O encontro entre um dos letristas mais inventivos da música brasileira e um compositor contemporâneo de voz visceral resultou em um dos projetos mais relevantes de 2025: A Universa Me Sorriu – Minhas Canções com Ronaldo Bastos. O disco, foi lançado pelo selo Sólov/YB, une a lírica sofisticada de Ronaldo Bastos — figura central do Clube da Esquina e autor de clássicos como Um Certo Alguém, Todo Azul do Mar e Sorte — à musicalidade intensa e afetiva de Pélico, cantor e compositor que há mais de duas décadas transita entre a MPB, o pop e o rock.
| Foto: José de Holanda |
Para Pélico, acostumado a construir sua obra em narrativas confessionais e diretas, a parceria significou mergulhar em um novo território criativo. Ao longo de meses de trabalho, muitas vezes alternando mensagens, manuscritos e encontros no Rio de Janeiro, Bastos e Pélico criaram um repertório de dez canções inéditas, que exploram temas românticos e atmosféricos em climas mais solares. Foi a primeira vez que Pélico se propôs a compor um disco inteiro em parceria. Esse processo lhe abriu possibilidades que nunca havia experimentado.
Uma poética entre o lúdico e o íntimo
O título A Universa Me Sorriu nasceu de uma expressão recorrente durante a feitura do álbum. Para o cantor, a palavra “universa”, no feminino, carrega a ideia da energia criadora do mundo como força materna, e se reflete em letras que evocam a presença da mãe, do feminino e do sagrado em canções como Sua Mãe Tinha Razão, Louva-a-Deus e a própria faixa-título. A expressão, além de conceito estético, traduz o sentimento de sorte e benção que o encontro com Bastos representou.
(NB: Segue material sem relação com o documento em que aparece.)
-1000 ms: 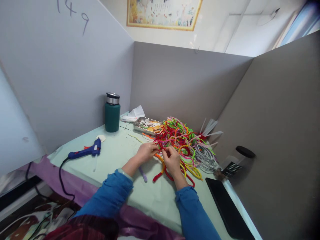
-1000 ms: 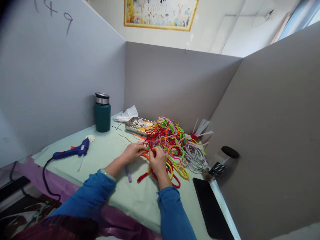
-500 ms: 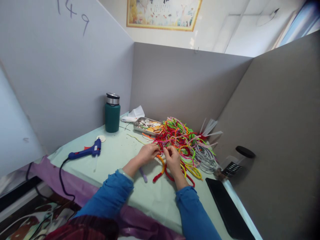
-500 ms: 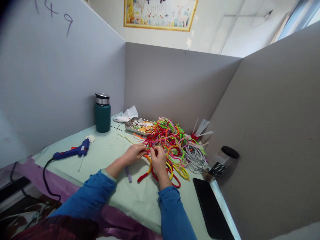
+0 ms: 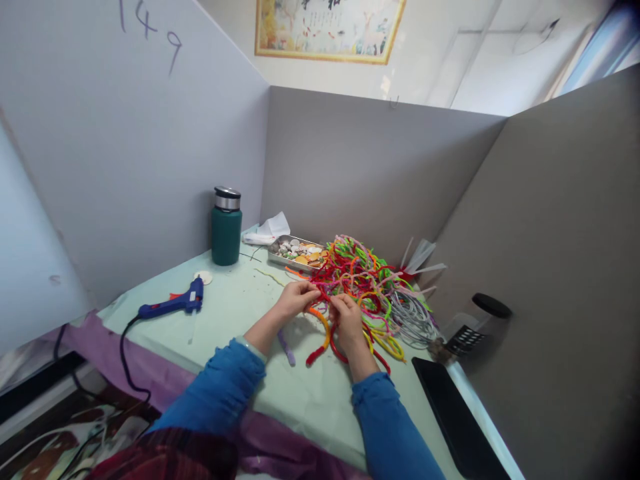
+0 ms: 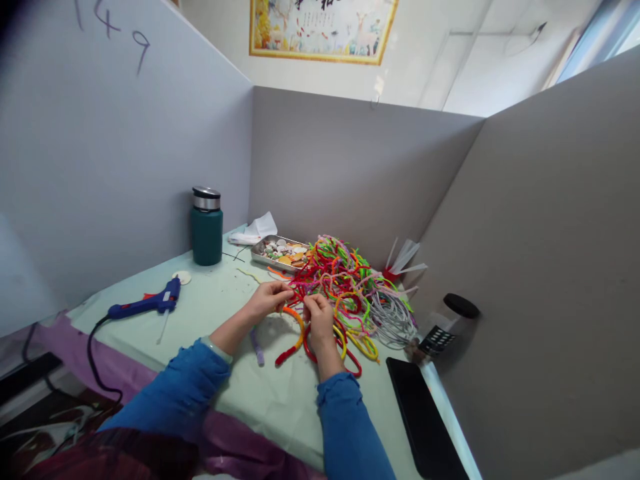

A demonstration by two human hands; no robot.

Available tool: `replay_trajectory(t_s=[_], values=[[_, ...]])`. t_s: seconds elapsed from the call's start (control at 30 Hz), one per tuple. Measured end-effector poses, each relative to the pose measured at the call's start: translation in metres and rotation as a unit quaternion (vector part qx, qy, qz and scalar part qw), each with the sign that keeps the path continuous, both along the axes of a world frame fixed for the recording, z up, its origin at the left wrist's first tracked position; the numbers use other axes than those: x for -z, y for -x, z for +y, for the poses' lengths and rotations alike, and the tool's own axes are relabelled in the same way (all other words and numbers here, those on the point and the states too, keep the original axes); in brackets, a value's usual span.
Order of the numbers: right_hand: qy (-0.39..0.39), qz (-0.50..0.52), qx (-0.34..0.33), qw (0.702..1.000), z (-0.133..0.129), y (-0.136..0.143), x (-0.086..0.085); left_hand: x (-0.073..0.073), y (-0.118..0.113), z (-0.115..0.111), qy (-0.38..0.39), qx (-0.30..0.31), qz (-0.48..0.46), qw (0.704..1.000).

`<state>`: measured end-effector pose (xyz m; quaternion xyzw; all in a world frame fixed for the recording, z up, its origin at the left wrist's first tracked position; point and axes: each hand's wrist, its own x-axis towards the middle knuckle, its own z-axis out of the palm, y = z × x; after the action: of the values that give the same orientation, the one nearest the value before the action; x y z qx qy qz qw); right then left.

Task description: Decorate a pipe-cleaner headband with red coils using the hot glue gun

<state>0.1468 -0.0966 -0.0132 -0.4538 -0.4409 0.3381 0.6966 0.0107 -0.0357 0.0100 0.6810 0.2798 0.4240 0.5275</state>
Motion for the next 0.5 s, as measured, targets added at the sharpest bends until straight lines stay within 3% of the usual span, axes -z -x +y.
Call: replay_trajectory(t_s=[0.3, 0.5], values=[[0.021, -0.082, -0.02, 0.996, -0.0039, 0.007, 0.0039, -0.0017, 0.0065, 0.0103, 0.082, -0.057, -0.151, 0.983], [-0.052, -0.17, 0.128, 0.976, -0.0025, 0.0045, 0.0002, 0.002, 0.0016, 0.0076, 0.017, -0.046, -0.031, 0.998]])
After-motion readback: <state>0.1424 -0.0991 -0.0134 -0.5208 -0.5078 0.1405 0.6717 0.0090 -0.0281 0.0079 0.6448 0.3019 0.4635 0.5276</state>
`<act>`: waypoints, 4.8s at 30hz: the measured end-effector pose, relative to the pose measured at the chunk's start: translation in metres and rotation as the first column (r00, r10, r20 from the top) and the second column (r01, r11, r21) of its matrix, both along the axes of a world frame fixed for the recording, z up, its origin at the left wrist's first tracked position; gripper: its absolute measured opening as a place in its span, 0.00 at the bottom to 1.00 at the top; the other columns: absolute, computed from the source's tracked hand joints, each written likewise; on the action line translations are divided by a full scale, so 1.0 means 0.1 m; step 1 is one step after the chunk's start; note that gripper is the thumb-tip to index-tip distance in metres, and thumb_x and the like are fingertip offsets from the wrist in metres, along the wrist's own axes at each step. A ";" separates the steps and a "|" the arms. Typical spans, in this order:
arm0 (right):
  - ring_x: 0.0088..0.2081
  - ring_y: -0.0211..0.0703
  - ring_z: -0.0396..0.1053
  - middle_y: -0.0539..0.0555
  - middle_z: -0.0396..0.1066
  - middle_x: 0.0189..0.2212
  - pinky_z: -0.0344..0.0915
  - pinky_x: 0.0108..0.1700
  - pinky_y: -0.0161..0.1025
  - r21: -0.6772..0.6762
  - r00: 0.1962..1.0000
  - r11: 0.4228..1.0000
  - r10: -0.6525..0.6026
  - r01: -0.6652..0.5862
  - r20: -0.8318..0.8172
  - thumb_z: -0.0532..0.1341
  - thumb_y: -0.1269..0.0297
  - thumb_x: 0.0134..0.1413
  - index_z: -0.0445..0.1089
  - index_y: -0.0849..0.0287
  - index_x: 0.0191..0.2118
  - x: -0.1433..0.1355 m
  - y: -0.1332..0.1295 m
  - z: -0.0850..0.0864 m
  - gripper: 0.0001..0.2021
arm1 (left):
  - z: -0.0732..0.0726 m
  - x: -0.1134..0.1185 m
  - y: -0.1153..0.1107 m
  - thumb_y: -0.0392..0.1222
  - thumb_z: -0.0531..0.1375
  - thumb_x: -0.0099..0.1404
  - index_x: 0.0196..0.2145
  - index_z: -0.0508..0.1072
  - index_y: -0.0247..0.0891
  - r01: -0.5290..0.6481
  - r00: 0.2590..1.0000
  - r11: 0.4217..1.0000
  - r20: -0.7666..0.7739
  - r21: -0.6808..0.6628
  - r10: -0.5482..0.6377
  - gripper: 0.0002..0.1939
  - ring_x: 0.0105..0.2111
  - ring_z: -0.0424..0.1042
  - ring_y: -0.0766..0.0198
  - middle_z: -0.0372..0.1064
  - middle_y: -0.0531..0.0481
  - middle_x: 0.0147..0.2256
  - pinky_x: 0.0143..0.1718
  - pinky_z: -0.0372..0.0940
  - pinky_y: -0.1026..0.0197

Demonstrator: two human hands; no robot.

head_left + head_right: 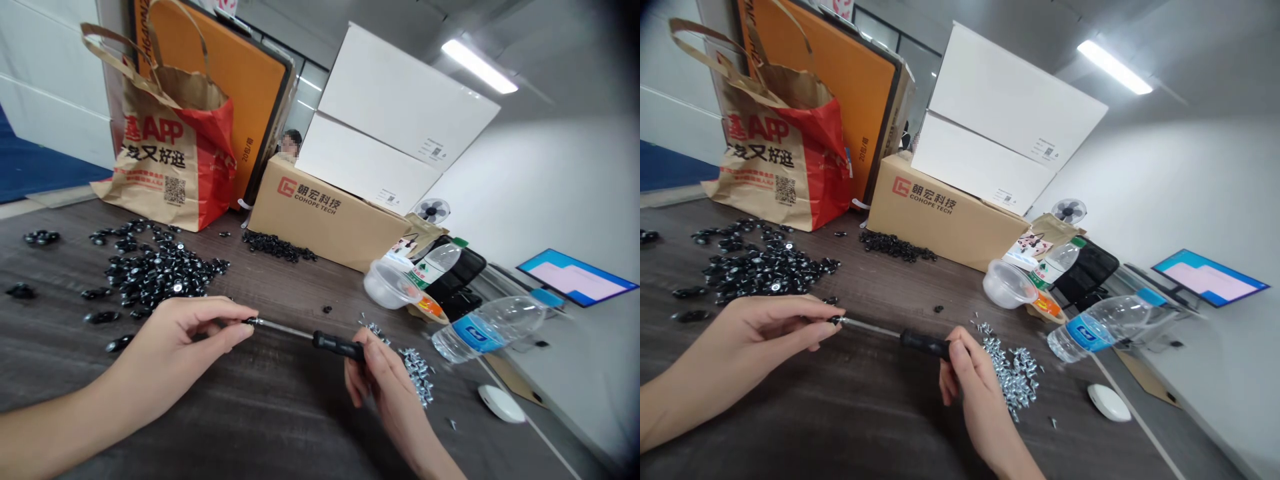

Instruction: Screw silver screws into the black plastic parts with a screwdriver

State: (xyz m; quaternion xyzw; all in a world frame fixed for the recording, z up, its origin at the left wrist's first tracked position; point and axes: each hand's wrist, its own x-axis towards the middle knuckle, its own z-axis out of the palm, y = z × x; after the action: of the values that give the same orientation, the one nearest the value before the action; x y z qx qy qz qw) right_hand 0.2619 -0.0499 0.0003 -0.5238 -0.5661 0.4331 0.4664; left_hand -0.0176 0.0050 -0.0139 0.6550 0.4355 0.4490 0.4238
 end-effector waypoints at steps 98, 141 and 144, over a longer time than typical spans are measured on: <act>0.19 0.37 0.58 0.45 0.58 0.18 0.53 0.24 0.37 0.005 0.999 1.000 0.026 -0.026 0.029 0.52 0.42 0.66 0.60 0.55 0.27 0.00 0.00 0.02 0.23 | 0.00 -0.02 -0.02 0.47 0.63 0.64 0.38 0.83 0.47 0.041 0.998 0.996 -0.040 0.078 -0.038 0.08 0.34 0.78 0.58 0.81 0.51 0.37 0.33 0.70 0.61; 0.24 0.37 0.61 0.44 0.62 0.22 0.57 0.27 0.35 0.023 0.999 1.000 -0.003 0.004 -0.037 0.57 0.46 0.65 0.62 0.54 0.36 -0.01 -0.04 0.02 0.16 | -0.03 -0.01 -0.01 0.47 0.64 0.63 0.38 0.83 0.47 0.033 0.999 0.999 -0.027 0.031 -0.033 0.08 0.28 0.76 0.62 0.82 0.53 0.33 0.29 0.69 0.64; 0.18 0.34 0.54 0.42 0.52 0.15 0.51 0.23 0.34 0.035 1.000 0.999 -0.013 0.013 -0.011 0.53 0.44 0.67 0.58 0.55 0.26 0.02 -0.02 0.01 0.23 | -0.02 -0.01 -0.02 0.47 0.64 0.63 0.37 0.83 0.47 0.049 0.998 0.998 -0.031 0.040 -0.048 0.08 0.30 0.77 0.61 0.82 0.53 0.35 0.31 0.70 0.64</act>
State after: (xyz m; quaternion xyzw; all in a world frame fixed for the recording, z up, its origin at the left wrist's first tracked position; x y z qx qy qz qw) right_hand 0.2635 -0.0524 0.0013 -0.5168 -0.5676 0.4229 0.4815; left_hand -0.0183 0.0031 -0.0156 0.6805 0.4165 0.4376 0.4147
Se Bastos imprime sua linguagem imagética e quase cinematográfica, Pélico oferece melodias de grande sensibilidade e um canto que equilibra espontaneidade e intensidade. O resultado é um álbum que conjuga tradição e renovação, ampliando o alcance de ambos os artistas e oferecendo novas perspectivas para a canção brasileira.
Sonoridade plural e participações especiais
Produzido por Jesus Sanchez, o álbum é tecido a partir do violão de nylon — conduzido por João Erbetta — e da percuteria inventiva de Guilherme Kastrup, criando uma base rítmica e melódica que dialoga com matrizes brasileiras. O projeto ganha ainda densidade com a participação de Marcelo Politano (flautas e sax), pesquisador da música transcultural e docente na Academia Sibelius, na Finlândia.
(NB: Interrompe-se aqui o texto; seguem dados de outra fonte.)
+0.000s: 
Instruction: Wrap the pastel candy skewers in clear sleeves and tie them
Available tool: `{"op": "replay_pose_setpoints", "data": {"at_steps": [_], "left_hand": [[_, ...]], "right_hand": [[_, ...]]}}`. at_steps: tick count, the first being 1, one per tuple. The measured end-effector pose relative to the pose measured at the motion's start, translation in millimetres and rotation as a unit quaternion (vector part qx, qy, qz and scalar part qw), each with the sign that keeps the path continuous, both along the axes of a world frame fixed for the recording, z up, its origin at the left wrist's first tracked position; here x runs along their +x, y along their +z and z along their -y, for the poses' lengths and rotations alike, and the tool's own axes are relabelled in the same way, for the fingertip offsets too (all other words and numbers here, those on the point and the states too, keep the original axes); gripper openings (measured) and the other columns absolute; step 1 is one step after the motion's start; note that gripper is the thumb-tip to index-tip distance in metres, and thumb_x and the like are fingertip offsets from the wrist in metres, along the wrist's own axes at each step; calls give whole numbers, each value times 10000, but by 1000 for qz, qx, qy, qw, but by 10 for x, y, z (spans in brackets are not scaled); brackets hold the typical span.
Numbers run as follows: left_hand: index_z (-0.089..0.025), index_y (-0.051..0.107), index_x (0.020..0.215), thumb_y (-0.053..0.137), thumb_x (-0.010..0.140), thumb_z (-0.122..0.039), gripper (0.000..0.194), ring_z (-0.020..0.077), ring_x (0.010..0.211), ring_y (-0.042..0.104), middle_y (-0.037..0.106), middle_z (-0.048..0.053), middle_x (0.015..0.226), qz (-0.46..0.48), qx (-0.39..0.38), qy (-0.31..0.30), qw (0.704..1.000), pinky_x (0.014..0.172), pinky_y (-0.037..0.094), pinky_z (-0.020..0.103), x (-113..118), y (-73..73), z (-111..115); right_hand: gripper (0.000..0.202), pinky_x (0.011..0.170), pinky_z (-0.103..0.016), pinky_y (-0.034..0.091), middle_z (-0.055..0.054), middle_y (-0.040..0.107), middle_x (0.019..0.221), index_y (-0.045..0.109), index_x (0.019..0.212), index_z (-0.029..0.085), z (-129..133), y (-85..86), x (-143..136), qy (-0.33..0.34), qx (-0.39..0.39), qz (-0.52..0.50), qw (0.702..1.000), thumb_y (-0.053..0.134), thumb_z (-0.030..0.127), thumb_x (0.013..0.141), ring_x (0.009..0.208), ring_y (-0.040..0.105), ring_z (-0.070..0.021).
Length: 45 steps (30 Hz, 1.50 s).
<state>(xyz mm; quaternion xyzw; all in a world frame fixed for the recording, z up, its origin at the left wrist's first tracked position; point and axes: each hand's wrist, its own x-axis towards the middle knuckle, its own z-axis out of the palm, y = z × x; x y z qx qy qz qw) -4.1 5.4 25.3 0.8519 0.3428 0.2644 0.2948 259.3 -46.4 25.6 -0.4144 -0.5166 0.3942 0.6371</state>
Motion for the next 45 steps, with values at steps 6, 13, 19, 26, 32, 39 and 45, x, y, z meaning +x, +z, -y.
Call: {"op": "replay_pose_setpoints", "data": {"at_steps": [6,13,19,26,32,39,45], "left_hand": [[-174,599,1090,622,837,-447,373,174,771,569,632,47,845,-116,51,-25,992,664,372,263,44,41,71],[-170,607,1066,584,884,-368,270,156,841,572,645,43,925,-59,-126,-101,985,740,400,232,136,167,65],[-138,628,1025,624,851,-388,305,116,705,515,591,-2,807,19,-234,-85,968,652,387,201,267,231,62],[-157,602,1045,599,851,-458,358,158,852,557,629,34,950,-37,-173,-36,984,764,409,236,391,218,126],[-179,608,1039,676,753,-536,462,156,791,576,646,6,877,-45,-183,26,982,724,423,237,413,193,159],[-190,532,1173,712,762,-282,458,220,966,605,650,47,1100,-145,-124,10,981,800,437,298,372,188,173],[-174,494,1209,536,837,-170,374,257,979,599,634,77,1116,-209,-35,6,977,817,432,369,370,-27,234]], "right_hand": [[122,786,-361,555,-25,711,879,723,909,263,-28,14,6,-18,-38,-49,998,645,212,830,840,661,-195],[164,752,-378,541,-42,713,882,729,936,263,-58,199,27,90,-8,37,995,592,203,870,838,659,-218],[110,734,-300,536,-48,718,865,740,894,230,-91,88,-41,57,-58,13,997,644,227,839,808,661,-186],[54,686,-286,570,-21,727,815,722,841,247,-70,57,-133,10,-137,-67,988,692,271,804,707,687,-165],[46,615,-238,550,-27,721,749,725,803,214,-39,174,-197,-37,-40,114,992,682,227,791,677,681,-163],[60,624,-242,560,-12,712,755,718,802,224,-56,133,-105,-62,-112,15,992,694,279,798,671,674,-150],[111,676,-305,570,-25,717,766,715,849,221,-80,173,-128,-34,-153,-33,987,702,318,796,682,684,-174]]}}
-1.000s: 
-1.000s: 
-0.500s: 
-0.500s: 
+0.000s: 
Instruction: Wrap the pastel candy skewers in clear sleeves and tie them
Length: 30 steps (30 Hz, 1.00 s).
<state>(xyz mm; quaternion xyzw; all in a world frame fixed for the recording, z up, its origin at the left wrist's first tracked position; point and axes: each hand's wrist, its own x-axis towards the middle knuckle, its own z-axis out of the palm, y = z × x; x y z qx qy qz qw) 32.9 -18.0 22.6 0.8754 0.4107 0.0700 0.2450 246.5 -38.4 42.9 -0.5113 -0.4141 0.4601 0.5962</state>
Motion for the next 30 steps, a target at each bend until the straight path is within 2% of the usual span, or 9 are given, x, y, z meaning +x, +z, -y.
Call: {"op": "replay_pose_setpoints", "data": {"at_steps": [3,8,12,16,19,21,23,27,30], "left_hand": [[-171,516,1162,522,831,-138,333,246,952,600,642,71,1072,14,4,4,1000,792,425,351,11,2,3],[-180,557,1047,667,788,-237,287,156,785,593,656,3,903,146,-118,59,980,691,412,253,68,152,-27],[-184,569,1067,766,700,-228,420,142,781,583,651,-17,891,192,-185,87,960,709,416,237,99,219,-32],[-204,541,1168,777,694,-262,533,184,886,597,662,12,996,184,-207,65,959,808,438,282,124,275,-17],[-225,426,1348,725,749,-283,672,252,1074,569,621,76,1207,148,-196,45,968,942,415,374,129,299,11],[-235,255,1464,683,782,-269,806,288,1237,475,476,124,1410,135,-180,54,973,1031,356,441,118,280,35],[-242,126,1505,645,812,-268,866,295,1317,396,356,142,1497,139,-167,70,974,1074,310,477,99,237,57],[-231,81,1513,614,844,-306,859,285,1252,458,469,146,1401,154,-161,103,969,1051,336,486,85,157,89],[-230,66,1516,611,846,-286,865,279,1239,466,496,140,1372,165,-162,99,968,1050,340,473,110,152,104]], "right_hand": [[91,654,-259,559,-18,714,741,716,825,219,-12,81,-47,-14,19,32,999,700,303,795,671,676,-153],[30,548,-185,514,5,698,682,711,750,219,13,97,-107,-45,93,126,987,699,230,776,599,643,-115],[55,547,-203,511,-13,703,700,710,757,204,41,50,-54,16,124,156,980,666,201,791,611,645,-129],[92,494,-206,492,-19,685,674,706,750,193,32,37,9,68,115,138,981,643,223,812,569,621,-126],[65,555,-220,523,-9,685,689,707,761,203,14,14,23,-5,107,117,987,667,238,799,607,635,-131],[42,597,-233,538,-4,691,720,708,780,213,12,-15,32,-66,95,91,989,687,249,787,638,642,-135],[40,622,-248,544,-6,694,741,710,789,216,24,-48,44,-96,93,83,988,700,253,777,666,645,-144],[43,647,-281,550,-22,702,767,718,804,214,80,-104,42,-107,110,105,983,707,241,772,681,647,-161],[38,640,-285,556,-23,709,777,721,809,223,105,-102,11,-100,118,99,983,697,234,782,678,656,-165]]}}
As colaborações ampliam a pluralidade sonora: Tony Berchmans empresta sua sanfona a O Amor Ficou, enquanto Régis Damasceno assina guitarras em Sem Parar e Louva-a-Deus. A atriz e cantora Marisa Orth participa de É Melhor Assim, parceria com Otto que ironiza amores inventados, e Silvia Machete divide os vocais com Pélico em Sem Parar, faixa bilíngue que cruza português e inglês em seu refrão.
Diálogo entre gerações
Ao lado de Ronaldo Bastos — cujo legado inclui colaborações com Milton Nascimento, Lô Borges, Elis Regina, Caetano Veloso, Djavan e Gal Costa — Pélico inscreve seu nome em uma tradição de compositores que souberam olhar para dentro e para fora da canção brasileira. Para o fluminense, a obra de Pélico representa a vitalidade de uma nova geração, enquanto, para o paulistano, compor com Bastos foi uma chance de dialogar diretamente com um dos grandes artífices da música nacional.
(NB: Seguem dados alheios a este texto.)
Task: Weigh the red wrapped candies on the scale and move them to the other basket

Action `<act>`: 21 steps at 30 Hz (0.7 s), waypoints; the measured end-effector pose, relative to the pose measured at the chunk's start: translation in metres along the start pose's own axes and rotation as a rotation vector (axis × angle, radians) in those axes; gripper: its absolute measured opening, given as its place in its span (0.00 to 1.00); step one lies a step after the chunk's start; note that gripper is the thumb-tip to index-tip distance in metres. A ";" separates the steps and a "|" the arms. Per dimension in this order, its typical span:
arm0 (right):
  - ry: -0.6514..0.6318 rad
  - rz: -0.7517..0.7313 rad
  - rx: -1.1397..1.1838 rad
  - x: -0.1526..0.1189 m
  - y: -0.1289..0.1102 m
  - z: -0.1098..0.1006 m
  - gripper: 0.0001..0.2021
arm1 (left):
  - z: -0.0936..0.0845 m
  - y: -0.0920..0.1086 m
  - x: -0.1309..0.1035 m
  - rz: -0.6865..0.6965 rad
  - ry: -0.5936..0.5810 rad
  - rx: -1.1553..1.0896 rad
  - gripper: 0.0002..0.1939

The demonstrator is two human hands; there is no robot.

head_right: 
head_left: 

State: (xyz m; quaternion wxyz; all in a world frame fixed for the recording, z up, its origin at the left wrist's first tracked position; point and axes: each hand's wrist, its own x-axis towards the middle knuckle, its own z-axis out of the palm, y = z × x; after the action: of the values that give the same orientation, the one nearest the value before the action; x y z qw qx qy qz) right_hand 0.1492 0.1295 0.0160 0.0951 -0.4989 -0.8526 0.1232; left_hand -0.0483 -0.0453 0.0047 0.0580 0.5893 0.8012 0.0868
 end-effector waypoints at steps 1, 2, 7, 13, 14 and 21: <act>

| Foto: Rodrigo Ferdinand |
A carreira de Pélico em perspectiva
Nome de destaque da cena surgida nos anos 2000, Pélico já lançou quatro álbuns de estúdio — O Último Dia de Um Homem Sem Juízo (2009), Que Isso Fique Entre Nós (2011), Euforia (2015) e Quem Me Viu, Quem Me Vê (2019) —, sempre reconhecidos pela crítica especializada. Suas canções foram gravadas por artistas como Luiza Possi, CATTO, Bluebell e A Banda Mais Bonita da Cidade. Também participou de projetos relevantes como Tropicália Lixo Lógico, de Tom Zé, e tributos a Ângela Ro Ro.
Após uma temporada na Europa, o artista retornou ao Brasil com novos lançamentos em parceria com nomes como Nina Nicolaiewsky e CATTO, reafirmando sua versatilidade e sua inquietude criativa. A Universa Me Sorriu surge, portanto, como um ponto de maturidade, em que sua trajetória autoral se entrelaça a um dos legados mais emblemáticos da canção nacional.